**REQUIRED ACTION**. Repeat exactly the lines of the material below that run from the "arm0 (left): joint" line to the "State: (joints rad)" line, including both, and do not carry over any pictures.

**DATA EXTRACT**.
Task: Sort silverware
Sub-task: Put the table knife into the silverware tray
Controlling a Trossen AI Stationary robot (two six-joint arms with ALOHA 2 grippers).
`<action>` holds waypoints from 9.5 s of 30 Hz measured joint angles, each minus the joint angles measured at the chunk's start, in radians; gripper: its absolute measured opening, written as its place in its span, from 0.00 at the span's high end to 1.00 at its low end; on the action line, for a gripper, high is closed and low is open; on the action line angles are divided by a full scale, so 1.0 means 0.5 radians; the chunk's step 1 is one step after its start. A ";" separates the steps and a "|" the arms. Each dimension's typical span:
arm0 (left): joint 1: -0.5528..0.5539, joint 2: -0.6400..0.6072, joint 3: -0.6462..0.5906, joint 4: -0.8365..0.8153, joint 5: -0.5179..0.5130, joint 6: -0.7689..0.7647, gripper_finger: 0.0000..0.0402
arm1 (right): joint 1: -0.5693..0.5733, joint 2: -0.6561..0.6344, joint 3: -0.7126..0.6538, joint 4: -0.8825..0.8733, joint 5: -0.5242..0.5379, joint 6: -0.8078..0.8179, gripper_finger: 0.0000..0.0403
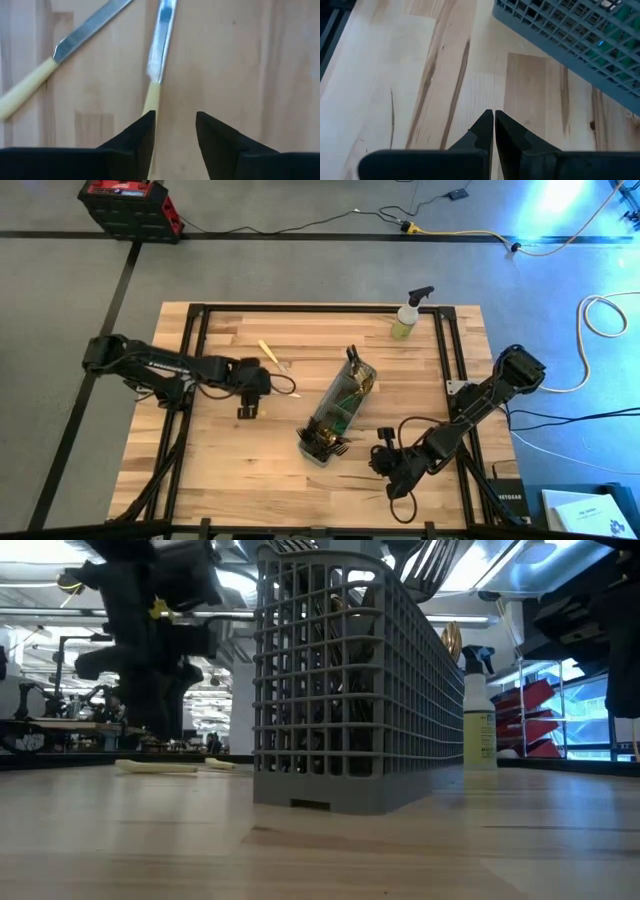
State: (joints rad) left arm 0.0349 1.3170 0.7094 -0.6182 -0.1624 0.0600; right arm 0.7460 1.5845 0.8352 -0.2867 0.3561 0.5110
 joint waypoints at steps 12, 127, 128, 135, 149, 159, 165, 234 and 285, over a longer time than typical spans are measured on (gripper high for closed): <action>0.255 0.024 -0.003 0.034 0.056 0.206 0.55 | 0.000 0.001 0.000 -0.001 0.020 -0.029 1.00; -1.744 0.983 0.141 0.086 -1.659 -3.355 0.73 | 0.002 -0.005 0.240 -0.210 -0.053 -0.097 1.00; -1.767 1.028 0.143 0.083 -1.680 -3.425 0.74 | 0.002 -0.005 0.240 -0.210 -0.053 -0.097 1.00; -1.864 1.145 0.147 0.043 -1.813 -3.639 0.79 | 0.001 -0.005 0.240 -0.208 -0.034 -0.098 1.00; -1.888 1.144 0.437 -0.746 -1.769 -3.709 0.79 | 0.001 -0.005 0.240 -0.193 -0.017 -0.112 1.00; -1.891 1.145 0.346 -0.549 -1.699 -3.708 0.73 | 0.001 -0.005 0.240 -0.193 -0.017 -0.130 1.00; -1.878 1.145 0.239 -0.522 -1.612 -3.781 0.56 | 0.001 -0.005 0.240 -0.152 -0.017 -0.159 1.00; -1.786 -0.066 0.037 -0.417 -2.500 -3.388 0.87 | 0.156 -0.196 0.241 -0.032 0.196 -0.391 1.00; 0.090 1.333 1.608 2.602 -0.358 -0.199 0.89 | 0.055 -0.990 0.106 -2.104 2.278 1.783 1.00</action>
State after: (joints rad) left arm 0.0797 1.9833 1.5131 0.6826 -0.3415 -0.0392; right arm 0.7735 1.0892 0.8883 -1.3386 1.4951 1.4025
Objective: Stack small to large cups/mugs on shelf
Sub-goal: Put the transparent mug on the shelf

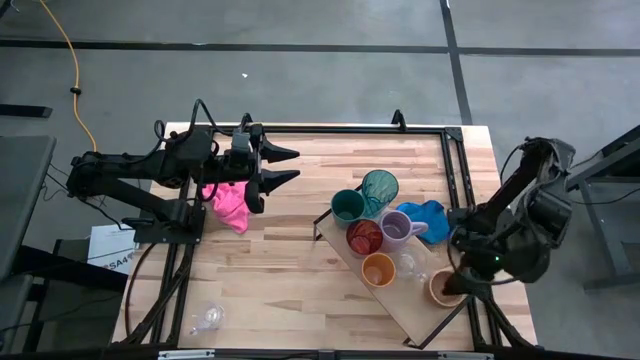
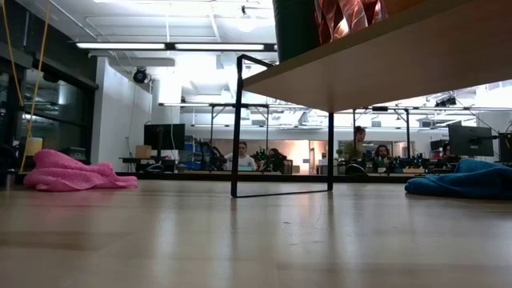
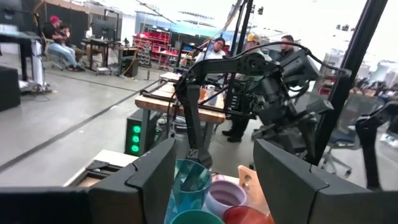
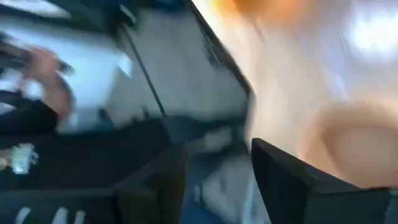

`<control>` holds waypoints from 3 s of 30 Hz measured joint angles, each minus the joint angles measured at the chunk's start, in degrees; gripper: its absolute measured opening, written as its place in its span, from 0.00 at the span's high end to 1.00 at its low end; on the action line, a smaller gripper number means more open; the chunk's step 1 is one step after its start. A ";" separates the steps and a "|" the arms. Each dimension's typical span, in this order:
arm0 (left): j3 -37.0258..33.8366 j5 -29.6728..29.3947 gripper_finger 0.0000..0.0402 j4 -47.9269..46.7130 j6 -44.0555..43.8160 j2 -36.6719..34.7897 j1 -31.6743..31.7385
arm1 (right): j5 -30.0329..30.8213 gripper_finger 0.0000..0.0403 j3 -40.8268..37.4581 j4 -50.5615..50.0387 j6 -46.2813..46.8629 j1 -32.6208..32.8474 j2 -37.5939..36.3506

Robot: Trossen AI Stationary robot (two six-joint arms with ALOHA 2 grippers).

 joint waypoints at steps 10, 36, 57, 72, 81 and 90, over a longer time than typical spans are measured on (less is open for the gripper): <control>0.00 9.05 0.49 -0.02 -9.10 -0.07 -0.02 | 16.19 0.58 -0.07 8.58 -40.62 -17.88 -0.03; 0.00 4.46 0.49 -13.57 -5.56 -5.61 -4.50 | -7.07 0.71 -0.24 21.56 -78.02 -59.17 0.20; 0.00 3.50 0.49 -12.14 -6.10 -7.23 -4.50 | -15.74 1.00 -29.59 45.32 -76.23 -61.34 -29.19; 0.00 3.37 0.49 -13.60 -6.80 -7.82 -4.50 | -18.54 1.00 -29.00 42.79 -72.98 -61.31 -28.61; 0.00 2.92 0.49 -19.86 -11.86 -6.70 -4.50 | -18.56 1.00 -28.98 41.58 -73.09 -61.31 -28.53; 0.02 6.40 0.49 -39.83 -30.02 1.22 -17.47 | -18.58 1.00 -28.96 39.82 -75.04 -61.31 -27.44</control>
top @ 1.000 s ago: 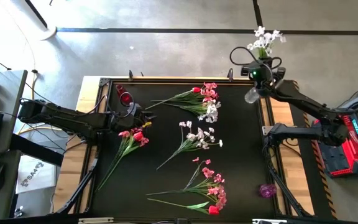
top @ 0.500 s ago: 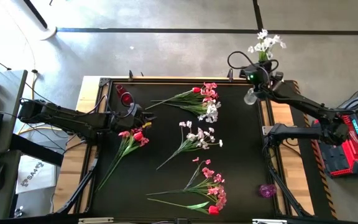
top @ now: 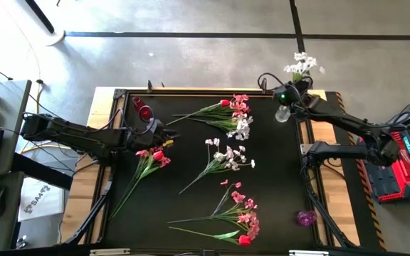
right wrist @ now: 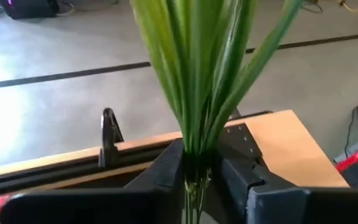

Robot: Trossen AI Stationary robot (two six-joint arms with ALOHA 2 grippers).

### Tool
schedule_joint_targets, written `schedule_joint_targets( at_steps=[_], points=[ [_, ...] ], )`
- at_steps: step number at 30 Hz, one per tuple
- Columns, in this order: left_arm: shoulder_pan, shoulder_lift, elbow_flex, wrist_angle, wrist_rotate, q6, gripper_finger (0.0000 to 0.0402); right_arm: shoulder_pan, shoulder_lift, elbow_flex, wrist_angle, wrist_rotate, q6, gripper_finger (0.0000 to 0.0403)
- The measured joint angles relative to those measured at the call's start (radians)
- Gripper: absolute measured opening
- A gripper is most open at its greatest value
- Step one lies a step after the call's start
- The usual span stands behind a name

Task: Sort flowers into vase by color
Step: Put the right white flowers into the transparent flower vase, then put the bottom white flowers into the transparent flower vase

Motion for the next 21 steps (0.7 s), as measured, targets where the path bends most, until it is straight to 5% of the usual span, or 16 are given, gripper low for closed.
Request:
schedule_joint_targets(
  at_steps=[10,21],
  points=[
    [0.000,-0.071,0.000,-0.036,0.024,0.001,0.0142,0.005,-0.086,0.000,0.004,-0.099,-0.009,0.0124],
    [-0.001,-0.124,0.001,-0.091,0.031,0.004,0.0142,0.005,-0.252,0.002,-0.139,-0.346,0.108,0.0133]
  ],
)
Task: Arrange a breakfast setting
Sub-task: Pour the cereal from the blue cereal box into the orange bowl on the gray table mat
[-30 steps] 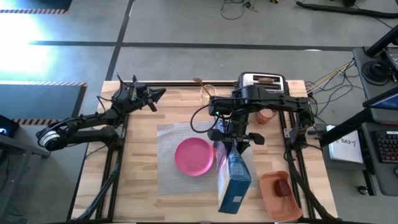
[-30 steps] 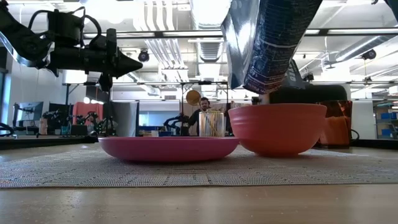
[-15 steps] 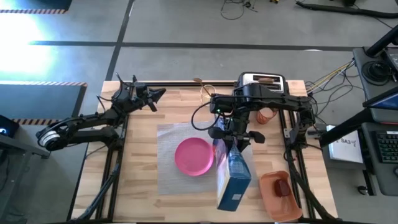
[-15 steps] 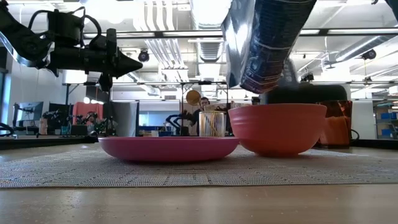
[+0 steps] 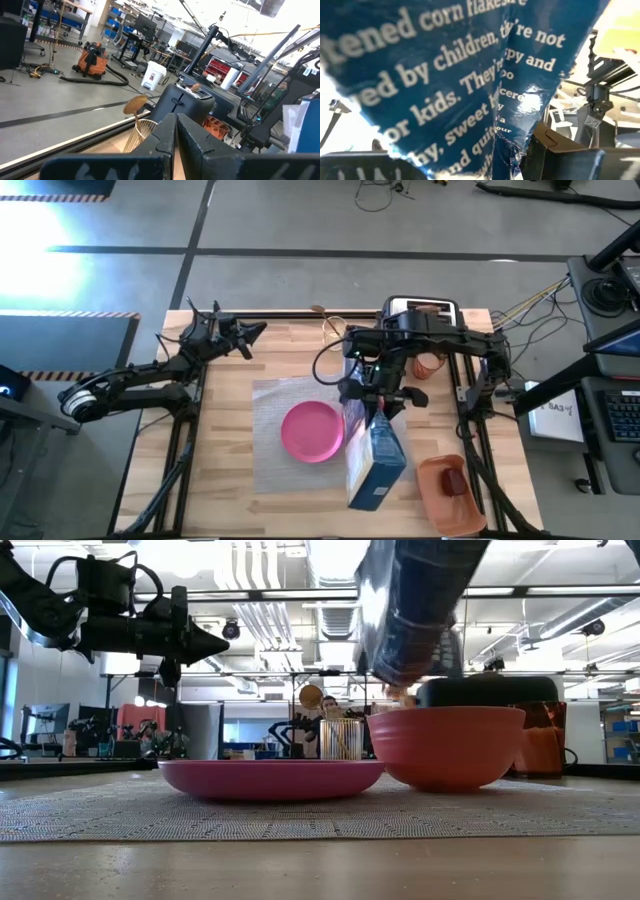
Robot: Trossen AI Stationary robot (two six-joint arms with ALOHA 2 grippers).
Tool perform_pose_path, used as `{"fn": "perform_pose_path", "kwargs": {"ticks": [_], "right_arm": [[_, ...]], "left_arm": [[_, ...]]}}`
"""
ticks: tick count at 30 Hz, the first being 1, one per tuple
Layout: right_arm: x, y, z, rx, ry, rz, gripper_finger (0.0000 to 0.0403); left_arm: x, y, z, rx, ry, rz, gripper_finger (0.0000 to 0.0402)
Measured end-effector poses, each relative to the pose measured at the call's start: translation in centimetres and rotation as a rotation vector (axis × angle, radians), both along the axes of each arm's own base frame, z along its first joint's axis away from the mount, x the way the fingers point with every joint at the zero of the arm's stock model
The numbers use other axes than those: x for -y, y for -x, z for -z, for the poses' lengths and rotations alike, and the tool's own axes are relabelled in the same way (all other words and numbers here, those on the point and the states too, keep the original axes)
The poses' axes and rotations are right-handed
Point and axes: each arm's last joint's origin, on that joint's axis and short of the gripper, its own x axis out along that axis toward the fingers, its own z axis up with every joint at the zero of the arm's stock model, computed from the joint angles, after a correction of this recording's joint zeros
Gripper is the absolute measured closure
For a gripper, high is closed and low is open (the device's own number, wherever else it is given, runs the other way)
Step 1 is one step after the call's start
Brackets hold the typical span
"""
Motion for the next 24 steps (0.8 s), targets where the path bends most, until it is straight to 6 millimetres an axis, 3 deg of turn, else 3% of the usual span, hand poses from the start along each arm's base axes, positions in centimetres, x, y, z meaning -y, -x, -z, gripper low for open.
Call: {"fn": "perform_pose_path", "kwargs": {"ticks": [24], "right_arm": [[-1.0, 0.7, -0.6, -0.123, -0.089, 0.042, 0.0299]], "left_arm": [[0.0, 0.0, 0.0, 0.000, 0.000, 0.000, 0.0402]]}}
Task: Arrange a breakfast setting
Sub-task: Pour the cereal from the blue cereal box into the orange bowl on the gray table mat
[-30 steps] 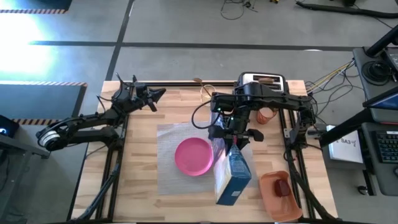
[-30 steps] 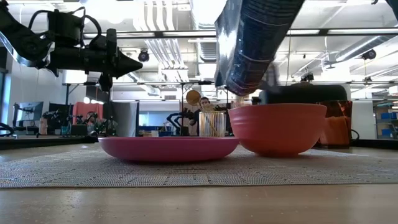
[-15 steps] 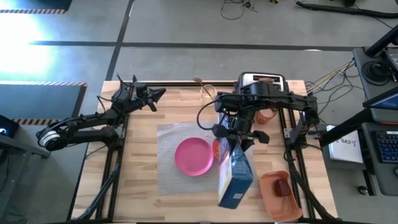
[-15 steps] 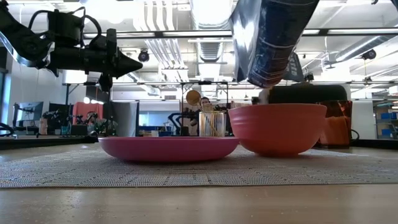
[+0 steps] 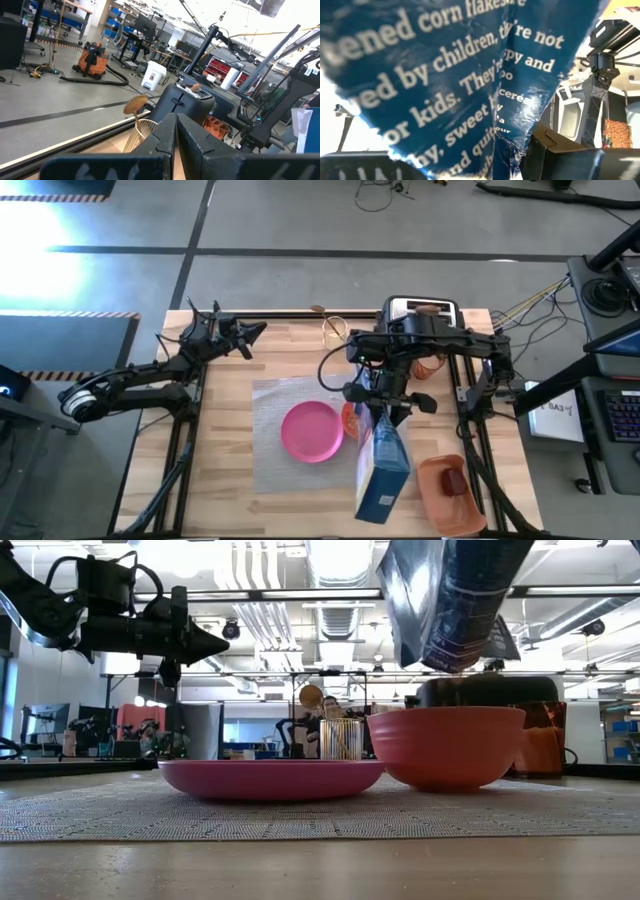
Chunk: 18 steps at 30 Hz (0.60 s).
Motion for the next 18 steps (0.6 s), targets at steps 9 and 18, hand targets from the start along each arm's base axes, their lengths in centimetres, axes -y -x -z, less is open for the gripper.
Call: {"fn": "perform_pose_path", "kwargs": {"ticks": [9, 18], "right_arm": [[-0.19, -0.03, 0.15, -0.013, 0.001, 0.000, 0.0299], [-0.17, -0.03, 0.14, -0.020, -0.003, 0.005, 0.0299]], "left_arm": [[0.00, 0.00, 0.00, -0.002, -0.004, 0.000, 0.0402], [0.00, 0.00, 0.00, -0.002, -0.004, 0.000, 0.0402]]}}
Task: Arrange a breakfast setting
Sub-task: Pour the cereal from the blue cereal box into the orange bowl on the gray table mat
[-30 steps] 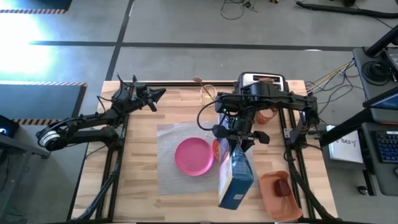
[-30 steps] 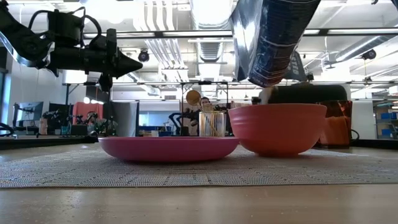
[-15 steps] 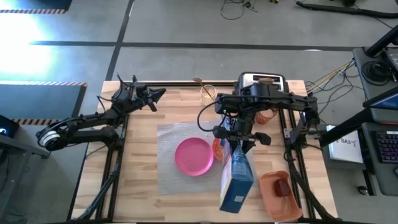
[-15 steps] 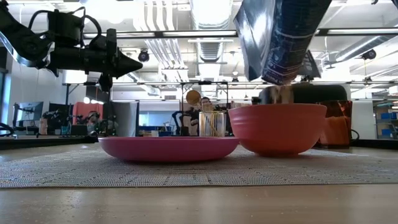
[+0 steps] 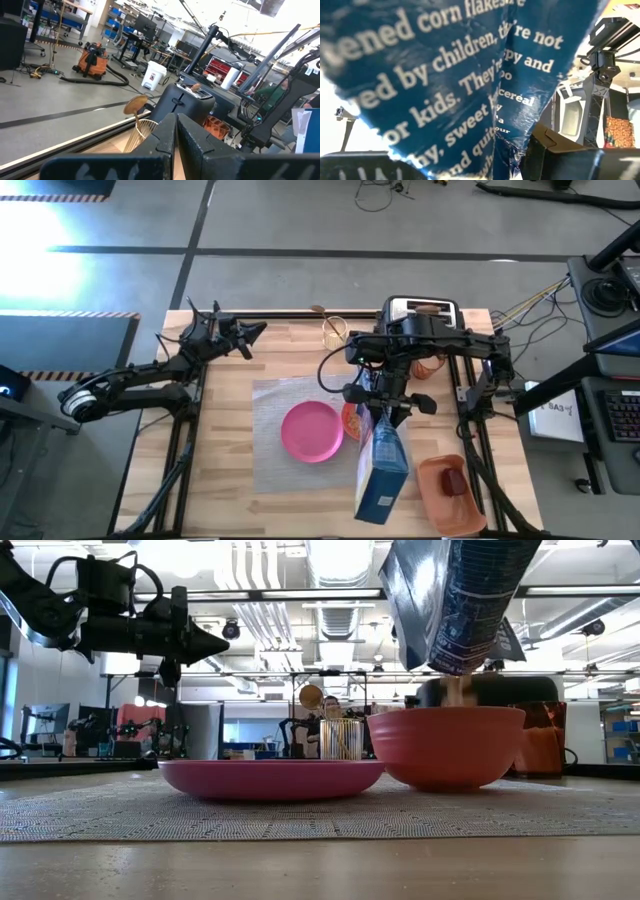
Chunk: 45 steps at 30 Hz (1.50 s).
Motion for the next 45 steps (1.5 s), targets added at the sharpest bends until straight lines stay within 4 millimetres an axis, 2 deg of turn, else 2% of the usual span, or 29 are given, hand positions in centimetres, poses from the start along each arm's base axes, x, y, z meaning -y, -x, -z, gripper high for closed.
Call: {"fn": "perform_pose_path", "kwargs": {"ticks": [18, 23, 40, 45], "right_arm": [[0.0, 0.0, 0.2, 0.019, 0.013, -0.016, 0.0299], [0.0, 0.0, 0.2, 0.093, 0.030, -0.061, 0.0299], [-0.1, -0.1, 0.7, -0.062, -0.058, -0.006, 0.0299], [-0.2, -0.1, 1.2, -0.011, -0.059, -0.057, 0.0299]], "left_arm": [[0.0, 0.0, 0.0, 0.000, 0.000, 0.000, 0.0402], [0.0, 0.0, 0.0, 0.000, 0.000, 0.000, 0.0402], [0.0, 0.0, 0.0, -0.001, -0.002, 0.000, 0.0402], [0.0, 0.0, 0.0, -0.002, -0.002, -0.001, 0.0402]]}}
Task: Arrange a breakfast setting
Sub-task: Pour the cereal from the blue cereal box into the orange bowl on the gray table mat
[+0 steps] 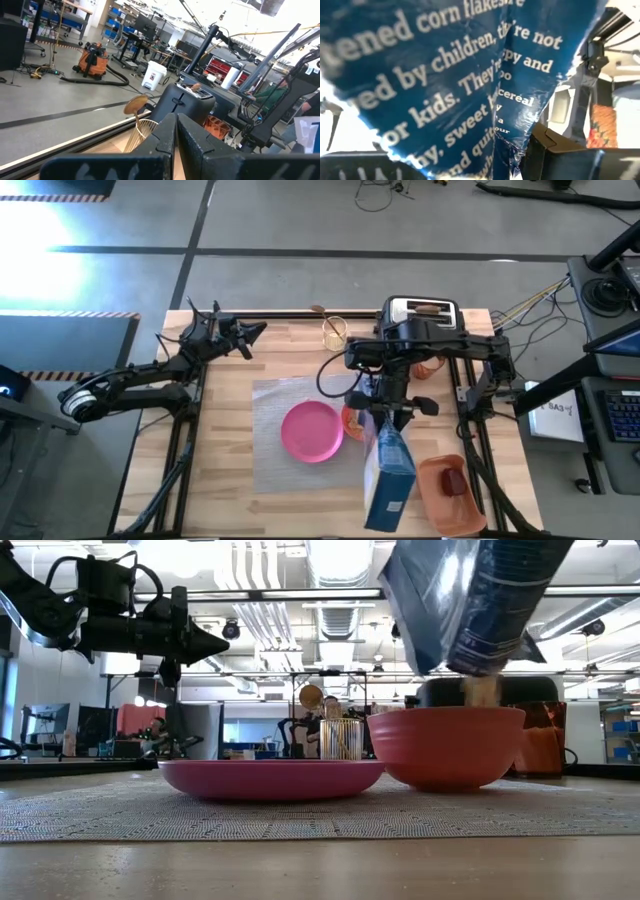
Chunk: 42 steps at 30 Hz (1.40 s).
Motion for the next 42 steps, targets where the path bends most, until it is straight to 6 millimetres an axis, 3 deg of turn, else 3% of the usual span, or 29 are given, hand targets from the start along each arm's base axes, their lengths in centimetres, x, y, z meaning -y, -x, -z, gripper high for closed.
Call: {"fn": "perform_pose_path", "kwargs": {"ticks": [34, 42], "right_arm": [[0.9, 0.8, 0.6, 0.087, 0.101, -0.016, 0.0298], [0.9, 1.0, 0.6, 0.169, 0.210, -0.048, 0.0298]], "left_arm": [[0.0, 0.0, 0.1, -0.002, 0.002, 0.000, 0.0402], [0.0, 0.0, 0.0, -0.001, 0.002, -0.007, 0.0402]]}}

**YOUR SOLUTION**.
arm0 (left): joint 1: -0.5528..0.5539, joint 2: -0.6400..0.6072, joint 3: -0.6462..0.5906, joint 4: -0.8365..0.8153, joint 5: -0.5179..0.5130, joint 6: -0.7689..0.7647, gripper_finger: 0.0000..0.0402
arm1 (right): joint 1: -0.5693..0.5733, joint 2: -0.6561..0.6344, joint 3: -0.7126..0.6538, joint 4: -0.8825..0.8733, joint 5: -0.5242..0.5379, joint 6: -0.8078..0.8179, gripper_finger: 0.0000..0.0403
State: (joints rad) left arm 0.0349 1.3170 0.7094 -0.6182 -0.1624 0.0600; right arm 0.7460 1.5845 0.8352 -0.2867 0.3561 0.5110

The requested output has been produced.